▸ REQUIRED ACTION:
Scan the data, and whenever a line contains "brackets", copy it.

▸ PROVIDED RECORDS:
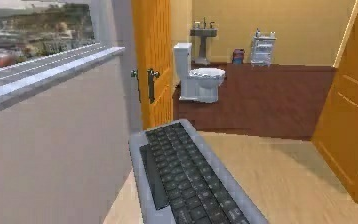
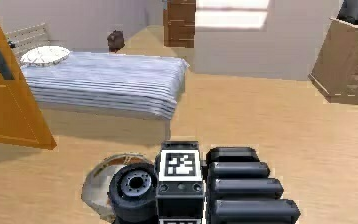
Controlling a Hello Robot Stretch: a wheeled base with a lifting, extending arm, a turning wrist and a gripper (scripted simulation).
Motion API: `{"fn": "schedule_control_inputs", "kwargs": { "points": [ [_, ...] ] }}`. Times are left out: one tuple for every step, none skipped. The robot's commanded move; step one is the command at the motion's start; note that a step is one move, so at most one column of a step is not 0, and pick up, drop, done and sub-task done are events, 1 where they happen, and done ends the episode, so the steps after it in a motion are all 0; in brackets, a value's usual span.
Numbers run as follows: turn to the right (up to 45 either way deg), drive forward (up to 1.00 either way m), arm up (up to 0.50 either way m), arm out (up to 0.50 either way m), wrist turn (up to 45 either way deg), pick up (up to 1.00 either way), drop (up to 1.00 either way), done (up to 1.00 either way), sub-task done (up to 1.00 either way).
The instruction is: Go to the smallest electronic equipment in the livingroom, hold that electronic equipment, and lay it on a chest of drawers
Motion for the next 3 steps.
{"fn": "schedule_control_inputs", "kwargs": {
  "points": [
    [0.0, 0.65, 0.00, 0.00, 0.0, 0.00, 0.00, 0.00, 0.00],
    [39.0, 0.00, 0.00, 0.00, 0.0, 0.00, 0.00, 0.00, 0.00],
    [0.0, 0.55, 0.00, 0.00, 0.0, 0.00, 0.00, 0.00, 0.00]
  ]
}}
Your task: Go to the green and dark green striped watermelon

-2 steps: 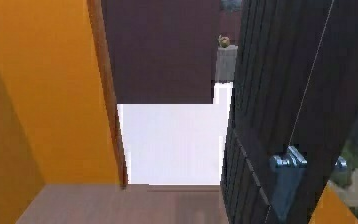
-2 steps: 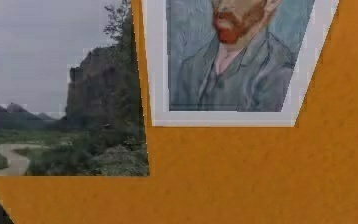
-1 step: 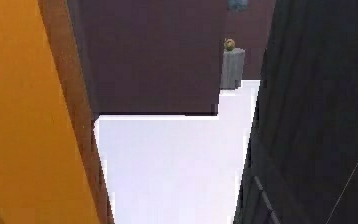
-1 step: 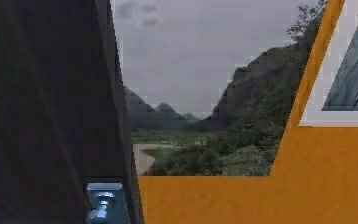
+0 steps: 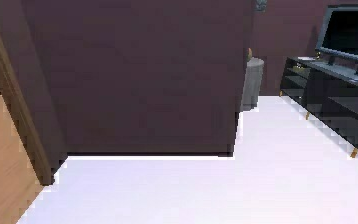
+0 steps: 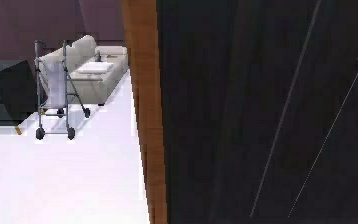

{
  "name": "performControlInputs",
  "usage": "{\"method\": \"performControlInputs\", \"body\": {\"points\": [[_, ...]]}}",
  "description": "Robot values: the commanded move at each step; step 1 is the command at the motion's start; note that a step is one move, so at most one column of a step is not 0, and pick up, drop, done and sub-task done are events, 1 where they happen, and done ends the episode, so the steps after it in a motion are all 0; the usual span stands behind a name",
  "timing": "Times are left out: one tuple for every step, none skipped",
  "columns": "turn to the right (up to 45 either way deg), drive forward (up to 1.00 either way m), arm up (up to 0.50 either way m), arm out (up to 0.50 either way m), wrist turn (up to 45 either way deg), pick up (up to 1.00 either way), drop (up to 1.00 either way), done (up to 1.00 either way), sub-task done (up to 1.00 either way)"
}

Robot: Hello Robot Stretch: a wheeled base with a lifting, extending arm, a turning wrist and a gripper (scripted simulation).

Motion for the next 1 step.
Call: {"method": "performControlInputs", "body": {"points": [[3.0, 0.0, 0.0, 0.0, 0.0, 0.0, 0.0, 0.0, 0.0]]}}
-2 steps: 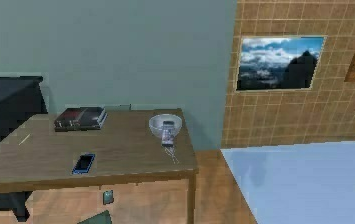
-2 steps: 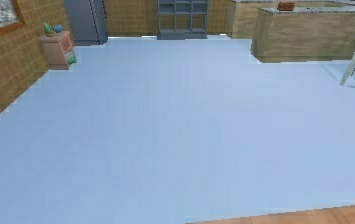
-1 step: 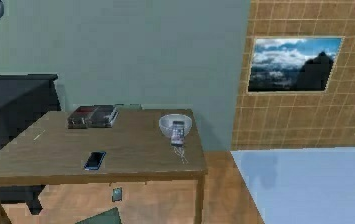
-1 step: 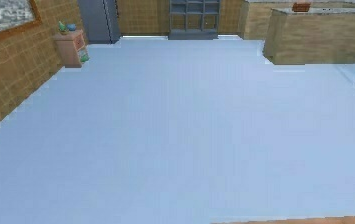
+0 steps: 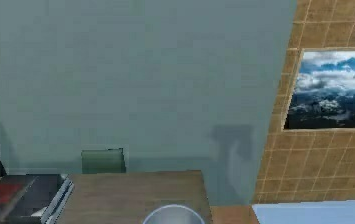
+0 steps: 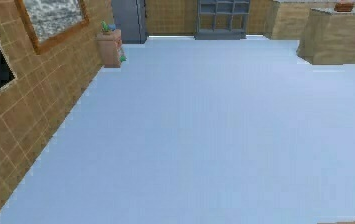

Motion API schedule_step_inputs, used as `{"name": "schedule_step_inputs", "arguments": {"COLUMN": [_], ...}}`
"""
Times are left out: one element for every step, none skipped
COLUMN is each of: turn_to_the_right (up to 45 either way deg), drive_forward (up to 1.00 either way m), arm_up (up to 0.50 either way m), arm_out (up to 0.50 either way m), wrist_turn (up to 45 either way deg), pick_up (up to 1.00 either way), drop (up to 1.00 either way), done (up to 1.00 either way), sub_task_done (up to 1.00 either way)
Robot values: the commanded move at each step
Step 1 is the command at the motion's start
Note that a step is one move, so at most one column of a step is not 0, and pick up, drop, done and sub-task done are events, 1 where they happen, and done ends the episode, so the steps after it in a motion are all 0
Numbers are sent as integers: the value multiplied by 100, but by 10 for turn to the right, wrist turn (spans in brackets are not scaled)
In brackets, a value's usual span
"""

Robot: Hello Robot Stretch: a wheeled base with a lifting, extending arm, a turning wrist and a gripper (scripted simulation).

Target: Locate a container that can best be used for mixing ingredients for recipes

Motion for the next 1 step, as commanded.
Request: {"name": "schedule_step_inputs", "arguments": {"turn_to_the_right": [0], "drive_forward": [0], "arm_up": [0], "arm_out": [0], "wrist_turn": [0], "pick_up": [0], "drop": [0], "done": [100], "sub_task_done": [0]}}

▸ TASK RESULT:
Motion API: `{"fn": "schedule_control_inputs", "kwargs": { "points": [ [_, ...] ] }}`. Times are left out: one tuple for every step, none skipped. The robot's commanded move; step one is the command at the motion's start; note that a step is one move, so at most one column of a step is not 0, and pick up, drop, done and sub-task done are events, 1 where they happen, and done ends the episode, so the steps after it in a motion are all 0; in brackets, a value's usual span.
Numbers are sent as integers: the value multiplied by 100, but by 10 for turn to the right, wrist turn (spans in brackets are not scaled)
In brackets, a value's usual span

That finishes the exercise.